▸ **WHAT YOU WILL DO**
Only lines holding the word "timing" should be copied from the material.
===== PROVIDED RECORDS =====
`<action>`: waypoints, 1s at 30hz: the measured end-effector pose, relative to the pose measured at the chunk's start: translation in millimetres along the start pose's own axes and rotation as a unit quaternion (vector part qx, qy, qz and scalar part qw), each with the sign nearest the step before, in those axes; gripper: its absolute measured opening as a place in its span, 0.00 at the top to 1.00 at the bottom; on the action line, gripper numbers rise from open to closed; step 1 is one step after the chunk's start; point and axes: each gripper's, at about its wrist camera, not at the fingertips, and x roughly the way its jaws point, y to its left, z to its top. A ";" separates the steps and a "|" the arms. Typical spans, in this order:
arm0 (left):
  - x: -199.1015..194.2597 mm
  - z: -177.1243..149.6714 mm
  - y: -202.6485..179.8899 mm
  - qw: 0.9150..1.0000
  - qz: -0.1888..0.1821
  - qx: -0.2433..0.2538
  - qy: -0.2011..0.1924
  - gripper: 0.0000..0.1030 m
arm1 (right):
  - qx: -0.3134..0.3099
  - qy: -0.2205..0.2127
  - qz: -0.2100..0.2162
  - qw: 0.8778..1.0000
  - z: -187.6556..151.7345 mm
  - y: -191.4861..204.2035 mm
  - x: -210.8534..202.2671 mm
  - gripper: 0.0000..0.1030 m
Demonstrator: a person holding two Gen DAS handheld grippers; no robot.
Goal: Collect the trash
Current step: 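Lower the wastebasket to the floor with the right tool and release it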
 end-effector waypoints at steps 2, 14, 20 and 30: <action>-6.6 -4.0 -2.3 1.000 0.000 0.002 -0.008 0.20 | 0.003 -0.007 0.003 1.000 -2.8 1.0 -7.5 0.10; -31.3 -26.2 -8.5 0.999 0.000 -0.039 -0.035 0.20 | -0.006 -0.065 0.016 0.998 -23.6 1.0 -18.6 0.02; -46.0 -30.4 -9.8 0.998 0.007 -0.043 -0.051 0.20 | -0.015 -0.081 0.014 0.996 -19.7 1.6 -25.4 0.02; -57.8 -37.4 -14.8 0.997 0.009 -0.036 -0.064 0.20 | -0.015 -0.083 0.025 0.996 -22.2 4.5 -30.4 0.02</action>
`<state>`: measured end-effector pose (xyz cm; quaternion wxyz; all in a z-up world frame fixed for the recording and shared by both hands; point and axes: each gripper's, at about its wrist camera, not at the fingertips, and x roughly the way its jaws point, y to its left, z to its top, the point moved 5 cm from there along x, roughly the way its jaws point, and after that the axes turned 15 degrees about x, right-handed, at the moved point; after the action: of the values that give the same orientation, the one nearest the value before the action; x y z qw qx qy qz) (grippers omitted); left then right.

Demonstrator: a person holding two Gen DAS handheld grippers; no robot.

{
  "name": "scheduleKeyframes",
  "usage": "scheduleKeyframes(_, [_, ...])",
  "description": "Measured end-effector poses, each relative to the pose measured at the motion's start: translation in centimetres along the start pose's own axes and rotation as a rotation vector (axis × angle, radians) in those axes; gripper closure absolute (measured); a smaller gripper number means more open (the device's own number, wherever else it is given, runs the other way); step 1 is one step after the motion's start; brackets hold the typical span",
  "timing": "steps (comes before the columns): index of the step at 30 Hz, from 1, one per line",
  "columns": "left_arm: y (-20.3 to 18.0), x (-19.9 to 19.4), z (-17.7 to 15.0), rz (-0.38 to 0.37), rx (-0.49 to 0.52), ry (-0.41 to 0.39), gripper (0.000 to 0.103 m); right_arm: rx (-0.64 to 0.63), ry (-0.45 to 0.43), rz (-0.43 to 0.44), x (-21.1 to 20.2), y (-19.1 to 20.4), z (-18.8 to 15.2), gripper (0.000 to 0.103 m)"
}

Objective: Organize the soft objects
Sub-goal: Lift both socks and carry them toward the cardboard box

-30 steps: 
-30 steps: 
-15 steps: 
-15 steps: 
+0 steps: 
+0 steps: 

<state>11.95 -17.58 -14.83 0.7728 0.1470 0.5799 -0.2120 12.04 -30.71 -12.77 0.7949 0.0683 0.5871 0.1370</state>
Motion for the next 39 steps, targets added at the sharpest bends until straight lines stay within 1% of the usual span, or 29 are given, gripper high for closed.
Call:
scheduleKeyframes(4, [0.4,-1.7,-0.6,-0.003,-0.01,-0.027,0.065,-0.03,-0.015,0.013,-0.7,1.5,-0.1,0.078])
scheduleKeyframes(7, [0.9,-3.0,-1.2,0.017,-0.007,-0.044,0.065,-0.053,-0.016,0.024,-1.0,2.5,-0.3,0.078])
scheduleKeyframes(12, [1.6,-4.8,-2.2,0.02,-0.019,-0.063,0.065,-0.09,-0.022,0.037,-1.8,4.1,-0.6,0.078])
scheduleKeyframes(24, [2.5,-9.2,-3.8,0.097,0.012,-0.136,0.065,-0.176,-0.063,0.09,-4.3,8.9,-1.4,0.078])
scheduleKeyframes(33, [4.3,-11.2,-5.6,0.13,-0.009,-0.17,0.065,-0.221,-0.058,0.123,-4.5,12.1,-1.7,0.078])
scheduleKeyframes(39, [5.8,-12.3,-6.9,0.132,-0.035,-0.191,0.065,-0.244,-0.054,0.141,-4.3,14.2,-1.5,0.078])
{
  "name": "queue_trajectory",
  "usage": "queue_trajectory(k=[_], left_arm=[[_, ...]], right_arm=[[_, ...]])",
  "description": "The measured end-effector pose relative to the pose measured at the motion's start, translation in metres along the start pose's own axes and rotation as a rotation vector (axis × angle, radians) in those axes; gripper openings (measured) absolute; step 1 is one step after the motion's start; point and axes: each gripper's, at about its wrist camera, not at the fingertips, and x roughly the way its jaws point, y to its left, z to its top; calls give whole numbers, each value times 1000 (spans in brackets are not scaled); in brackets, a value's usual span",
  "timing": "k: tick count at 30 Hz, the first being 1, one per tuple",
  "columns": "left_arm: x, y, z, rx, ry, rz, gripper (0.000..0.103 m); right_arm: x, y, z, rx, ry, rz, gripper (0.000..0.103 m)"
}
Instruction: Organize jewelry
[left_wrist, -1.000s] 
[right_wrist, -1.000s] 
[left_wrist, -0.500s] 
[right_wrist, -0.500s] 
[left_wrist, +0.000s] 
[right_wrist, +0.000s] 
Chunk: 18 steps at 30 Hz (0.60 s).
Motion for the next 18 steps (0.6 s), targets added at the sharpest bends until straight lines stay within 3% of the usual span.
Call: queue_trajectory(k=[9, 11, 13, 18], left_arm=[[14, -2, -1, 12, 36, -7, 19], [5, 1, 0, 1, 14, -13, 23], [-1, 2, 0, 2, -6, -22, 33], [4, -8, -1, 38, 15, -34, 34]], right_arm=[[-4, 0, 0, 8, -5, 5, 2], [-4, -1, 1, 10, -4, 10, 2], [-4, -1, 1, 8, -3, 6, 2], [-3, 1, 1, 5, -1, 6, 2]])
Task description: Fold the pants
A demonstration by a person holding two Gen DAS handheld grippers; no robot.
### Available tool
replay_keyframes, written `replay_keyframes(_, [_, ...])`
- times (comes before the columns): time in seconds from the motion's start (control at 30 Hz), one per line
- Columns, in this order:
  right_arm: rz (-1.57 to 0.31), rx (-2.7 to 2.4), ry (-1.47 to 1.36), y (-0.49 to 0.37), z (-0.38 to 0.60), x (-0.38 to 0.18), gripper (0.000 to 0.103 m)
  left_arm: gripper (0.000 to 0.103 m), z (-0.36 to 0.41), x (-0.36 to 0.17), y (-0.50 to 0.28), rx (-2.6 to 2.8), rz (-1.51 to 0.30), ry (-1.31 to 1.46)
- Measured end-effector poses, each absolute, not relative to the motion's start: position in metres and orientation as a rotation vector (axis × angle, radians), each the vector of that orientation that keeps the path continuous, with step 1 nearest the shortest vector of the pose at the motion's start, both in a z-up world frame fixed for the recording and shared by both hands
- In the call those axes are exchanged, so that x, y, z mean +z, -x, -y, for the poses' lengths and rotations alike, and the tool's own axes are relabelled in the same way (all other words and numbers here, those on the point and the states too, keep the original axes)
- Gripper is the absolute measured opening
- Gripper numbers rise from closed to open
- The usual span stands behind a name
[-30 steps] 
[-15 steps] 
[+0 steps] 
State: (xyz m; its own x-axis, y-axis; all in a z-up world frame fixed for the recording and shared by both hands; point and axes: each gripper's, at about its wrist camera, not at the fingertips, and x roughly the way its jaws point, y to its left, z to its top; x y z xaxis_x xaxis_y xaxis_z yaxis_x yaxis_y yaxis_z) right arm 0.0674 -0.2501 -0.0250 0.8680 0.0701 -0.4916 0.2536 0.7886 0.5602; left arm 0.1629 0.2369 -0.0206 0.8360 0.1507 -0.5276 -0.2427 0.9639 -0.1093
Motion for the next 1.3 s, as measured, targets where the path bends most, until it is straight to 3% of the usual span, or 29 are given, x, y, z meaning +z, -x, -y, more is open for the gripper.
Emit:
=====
▸ **ANSWER TO THIS TASK**
  "timing": "steps (comes before the columns): index of the step at 30 Hz, from 1, one per line",
  "timing": "k: tick count at 30 Hz, the first being 1, one per tuple",

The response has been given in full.